Les failles critiques de Mitel et d’Oracle sont activement exploitées, la CISA recommande l’application de correctifs

Lucas Morel

CISA a ajouté les failles à son catalogue de vulnérabilités connues, recommandant une correction rapide conformément à la directive opérationnelle contraignante (BOD) 22-01.

Les attaquants exploitent activement les failles de Mitel MiCollab pour obtenir un accès non autorisé à des fichiers système sensibles, a averti l’Agence américaine de cybersécurité et de sécurité des infrastructures (CISA).

Mardi, l’agence a ajouté deux vulnérabilités de traversée de chemin dans la plate-forme de communication largement utilisée à son catalogue de vulnérabilités exploitées connues (KEV), citant des preuves d’exploitation.

« Ces types de vulnérabilités sont des vecteurs d’attaque fréquents pour les cyber-acteurs malveillants et posent des risques importants pour l’entreprise fédérale », a déclaré la CISA dans un avis qui mentionnait également une faille critique d’Oracle, signalée pour la première fois en 2022, qui comporte probablement désormais des exploits de N jours.

Enchaîné pour un impact maximum

L’une des failles de Mitel, identifiée comme CVE-2024-41713, est une vulnérabilité critique (CVSS 9.8/10) de traversée de chemin dans le composant NuPoint Unified Messaging de Mitel MiCollab qui pourrait permettre à un attaquant non authentifié d’exploiter un manque de validation d’entrée suffisante pour obtenir un accès non autorisé et afficher, corrompre ou supprimer les données utilisateur et les configurations du système.

L’autre faille, identifiée comme CVE-2024-55550 et classée modérément grave (CVSS 4.4/10), est une autre vulnérabilité de traversée de chemin qui pourrait permettre à des attaquants authentifiés de lire des fichiers de niveau administrateur sur le système local en raison d’une vérification insuffisante des entrées.
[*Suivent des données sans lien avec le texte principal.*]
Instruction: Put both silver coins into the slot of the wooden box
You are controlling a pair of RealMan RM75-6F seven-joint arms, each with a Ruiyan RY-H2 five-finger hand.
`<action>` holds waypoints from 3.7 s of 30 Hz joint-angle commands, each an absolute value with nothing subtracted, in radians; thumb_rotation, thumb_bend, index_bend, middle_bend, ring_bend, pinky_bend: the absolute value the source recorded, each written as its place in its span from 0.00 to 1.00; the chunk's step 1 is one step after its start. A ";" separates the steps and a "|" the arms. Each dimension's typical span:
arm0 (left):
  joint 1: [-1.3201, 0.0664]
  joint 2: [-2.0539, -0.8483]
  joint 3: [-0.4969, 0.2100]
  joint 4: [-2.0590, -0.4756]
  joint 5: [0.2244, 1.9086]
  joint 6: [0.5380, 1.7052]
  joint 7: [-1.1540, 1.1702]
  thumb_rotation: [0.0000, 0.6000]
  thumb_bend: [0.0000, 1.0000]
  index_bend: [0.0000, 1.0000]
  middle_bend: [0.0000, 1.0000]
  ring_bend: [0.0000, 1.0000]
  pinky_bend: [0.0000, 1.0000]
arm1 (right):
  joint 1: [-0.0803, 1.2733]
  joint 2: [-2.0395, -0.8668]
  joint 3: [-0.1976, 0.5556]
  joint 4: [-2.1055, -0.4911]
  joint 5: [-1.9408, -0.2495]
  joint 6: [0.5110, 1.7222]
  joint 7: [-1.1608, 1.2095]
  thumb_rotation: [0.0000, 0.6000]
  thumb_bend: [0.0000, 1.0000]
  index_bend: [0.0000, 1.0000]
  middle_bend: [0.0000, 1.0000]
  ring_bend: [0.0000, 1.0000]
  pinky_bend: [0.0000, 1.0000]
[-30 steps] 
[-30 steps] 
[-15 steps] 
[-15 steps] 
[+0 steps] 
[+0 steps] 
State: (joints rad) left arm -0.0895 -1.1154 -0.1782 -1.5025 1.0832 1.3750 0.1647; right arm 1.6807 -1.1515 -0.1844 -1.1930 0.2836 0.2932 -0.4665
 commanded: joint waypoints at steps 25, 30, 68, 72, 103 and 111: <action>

La faille ne permet cependant pas la modification de fichiers ni l’élévation des privilèges, avait déclaré Mitel dans une divulgation d’octobre 2024.

Bien que les détails techniques de l’exploitation n’aient pas été divulgués dans la mise à jour CISA, il est important de noter que ces vulnérabilités pourraient être enchaînées pour permettre à des attaquants distants de lire des fichiers système sensibles.

En octobre, Mitel a publié des correctifs pour les versions concernées ainsi que des versions corrigées vers lesquelles les utilisateurs peuvent effectuer une mise à niveau.

Une exploitation active indique une mauvaise correction des failles et nécessite une action immédiate de l’utilisateur. La CISA a recommandé aux agences du pouvoir exécutif civil fédéral (FCEB) de corriger les systèmes concernés conformément à la directive BOD 22-01, qui les oblige à corriger les failles dans les 15 jours si elles sont activement exploitées.

Les attaquants exploitent une faille critique d’Oracle

L’avis CISA a également mis en évidence une ancienne vulnérabilité Oracle, que la société a corrigée en octobre 2024 à la suite de rapports faisant état de « tentatives d’exploitation malveillante ».

Identifiée sous le nom de CVE-2020-2883, la faille affectait Oracle WebLogic Server, permettant à des attaquants non authentifiés ayant accès au réseau de s’emparer entièrement du serveur. La vulnérabilité a reçu un score de gravité CVSS 9,8/10.

La CISA a déclaré que le BOD 22-01 s’applique à la faille Oracle et que les organisations doivent réduire leur exposition aux cyberattaques en donnant la priorité à sa correction.